-- Information supplied follows --

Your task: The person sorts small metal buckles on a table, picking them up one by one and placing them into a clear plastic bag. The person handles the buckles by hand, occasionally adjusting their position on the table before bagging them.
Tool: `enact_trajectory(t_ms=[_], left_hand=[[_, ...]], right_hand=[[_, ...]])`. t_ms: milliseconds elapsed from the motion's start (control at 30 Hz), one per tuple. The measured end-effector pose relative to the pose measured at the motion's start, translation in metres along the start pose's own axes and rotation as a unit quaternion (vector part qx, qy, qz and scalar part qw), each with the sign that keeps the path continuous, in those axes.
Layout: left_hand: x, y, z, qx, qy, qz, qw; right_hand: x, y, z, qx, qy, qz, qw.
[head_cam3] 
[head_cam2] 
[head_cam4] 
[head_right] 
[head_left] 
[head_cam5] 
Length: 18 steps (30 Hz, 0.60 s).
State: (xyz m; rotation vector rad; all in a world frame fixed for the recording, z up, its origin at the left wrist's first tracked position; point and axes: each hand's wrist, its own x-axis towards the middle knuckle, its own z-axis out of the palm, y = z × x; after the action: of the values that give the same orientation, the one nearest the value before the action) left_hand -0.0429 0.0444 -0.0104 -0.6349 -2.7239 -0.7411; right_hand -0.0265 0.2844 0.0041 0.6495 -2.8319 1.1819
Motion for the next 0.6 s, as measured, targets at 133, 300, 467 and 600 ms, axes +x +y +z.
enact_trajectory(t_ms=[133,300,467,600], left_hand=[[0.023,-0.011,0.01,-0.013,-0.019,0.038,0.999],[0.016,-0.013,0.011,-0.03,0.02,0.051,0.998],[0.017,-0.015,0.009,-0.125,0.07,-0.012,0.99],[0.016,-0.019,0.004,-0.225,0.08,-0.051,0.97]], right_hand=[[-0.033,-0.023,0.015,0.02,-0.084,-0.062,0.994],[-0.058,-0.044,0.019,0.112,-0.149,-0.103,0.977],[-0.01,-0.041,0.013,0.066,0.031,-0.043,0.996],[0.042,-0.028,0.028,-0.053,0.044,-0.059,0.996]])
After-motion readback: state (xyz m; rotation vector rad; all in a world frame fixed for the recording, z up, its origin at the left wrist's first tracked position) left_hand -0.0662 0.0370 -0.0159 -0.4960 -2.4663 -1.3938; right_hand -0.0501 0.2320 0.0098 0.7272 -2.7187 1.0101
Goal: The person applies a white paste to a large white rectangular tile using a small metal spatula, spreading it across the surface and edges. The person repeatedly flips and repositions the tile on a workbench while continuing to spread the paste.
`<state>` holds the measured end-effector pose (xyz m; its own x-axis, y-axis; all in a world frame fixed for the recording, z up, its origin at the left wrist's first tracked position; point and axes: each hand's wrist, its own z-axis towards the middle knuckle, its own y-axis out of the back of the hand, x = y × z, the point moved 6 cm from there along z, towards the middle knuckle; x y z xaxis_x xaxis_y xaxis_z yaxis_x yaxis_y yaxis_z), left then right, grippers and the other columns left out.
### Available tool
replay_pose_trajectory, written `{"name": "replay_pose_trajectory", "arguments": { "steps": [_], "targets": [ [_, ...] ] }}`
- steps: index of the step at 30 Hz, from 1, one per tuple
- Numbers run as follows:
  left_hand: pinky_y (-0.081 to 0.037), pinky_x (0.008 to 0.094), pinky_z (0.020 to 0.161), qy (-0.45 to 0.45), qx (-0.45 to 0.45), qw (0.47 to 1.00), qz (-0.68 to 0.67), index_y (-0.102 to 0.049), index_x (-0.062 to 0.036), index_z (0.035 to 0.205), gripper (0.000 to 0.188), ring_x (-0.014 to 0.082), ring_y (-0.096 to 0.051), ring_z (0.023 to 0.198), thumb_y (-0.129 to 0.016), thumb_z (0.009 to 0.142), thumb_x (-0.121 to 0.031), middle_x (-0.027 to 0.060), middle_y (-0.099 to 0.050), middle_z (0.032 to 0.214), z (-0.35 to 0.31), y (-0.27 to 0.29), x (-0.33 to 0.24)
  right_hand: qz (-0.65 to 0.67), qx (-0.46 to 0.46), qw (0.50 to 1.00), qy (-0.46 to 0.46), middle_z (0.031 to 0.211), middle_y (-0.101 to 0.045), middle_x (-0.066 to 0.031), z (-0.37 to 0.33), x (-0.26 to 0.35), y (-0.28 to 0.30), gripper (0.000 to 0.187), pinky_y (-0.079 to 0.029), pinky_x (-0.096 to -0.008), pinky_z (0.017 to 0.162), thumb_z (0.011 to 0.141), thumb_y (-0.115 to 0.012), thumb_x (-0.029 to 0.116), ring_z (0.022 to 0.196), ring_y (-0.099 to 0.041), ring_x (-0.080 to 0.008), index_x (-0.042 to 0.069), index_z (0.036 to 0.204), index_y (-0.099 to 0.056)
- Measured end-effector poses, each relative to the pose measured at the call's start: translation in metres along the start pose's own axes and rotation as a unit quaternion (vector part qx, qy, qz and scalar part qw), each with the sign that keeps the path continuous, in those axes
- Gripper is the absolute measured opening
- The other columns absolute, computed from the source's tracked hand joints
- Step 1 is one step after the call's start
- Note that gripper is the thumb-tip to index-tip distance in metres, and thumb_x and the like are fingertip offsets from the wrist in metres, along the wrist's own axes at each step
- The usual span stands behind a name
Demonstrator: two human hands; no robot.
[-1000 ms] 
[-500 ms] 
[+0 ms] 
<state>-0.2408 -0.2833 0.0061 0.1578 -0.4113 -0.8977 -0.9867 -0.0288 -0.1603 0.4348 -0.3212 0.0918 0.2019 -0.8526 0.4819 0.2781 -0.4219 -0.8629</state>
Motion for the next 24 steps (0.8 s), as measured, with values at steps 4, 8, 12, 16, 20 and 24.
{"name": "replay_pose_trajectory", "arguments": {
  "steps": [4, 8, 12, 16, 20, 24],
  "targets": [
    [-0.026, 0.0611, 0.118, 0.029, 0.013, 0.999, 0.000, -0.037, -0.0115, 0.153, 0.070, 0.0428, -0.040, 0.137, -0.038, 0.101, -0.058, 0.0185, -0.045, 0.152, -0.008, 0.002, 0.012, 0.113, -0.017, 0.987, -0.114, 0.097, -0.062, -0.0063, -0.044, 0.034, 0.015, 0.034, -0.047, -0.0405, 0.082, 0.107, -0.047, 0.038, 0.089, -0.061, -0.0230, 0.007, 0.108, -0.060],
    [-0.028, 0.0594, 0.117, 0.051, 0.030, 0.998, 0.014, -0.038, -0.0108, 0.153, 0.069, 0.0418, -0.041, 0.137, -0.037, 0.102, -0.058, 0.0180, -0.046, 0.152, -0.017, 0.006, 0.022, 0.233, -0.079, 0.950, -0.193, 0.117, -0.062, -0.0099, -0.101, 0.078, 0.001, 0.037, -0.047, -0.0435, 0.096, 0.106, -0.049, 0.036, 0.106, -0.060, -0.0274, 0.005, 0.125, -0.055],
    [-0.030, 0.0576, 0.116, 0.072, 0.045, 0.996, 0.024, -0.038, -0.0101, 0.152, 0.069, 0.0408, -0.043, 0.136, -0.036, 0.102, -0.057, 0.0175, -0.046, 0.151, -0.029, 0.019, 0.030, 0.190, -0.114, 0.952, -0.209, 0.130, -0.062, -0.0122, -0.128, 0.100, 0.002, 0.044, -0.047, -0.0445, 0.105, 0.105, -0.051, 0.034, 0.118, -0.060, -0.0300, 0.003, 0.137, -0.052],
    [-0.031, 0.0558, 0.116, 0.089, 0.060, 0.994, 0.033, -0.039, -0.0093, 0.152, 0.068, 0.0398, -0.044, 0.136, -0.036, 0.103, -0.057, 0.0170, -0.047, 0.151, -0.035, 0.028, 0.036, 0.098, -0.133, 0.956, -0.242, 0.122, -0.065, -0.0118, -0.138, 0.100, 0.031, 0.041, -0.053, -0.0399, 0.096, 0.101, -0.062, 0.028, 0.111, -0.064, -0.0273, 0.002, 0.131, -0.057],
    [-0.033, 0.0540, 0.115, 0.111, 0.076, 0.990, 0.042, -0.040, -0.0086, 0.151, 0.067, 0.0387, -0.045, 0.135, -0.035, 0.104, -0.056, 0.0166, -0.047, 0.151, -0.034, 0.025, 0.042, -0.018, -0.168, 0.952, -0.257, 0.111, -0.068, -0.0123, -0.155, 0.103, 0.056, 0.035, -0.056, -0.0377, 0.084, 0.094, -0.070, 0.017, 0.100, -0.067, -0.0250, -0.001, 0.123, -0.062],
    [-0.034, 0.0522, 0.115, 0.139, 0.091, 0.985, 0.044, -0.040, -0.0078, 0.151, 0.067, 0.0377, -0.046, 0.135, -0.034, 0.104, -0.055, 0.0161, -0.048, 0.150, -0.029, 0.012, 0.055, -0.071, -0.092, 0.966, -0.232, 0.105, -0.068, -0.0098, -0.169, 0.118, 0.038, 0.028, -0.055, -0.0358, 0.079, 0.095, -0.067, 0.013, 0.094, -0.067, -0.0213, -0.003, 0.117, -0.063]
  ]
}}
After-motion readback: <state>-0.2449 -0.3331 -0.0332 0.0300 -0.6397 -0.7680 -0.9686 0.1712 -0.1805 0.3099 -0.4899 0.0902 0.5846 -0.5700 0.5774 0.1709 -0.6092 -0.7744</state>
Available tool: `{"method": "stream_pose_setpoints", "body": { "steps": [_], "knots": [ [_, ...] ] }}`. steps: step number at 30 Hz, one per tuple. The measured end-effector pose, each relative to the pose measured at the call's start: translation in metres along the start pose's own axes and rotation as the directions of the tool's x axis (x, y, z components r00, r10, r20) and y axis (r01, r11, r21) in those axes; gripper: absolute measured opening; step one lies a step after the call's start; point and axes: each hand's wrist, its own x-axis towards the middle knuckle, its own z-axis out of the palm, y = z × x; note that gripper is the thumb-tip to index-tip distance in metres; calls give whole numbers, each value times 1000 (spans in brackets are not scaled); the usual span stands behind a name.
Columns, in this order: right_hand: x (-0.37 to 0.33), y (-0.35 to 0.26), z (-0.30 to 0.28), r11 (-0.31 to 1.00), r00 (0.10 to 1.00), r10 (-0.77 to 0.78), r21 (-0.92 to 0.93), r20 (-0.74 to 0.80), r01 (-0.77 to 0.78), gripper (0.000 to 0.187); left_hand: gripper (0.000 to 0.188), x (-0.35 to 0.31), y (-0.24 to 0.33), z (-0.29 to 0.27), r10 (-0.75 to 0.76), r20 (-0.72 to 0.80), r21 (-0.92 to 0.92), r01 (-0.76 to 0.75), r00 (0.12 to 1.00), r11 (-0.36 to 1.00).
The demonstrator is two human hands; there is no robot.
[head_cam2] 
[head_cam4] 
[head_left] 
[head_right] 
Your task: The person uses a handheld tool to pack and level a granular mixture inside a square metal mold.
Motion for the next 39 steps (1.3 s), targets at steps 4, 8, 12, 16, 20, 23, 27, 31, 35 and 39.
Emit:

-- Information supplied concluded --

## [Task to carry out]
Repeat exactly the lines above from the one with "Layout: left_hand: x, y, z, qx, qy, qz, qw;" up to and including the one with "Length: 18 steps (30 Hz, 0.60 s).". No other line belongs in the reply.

## [Output]
Layout: left_hand: x, y, z, qx, qy, qz, qw; right_hand: x, y, z, qx, qy, qz, qw.
[head_cam3] 
[head_cam2] 
[head_cam4] 
[head_right] 
[head_left] 
[head_cam5] 
Length: 18 steps (30 Hz, 0.60 s).

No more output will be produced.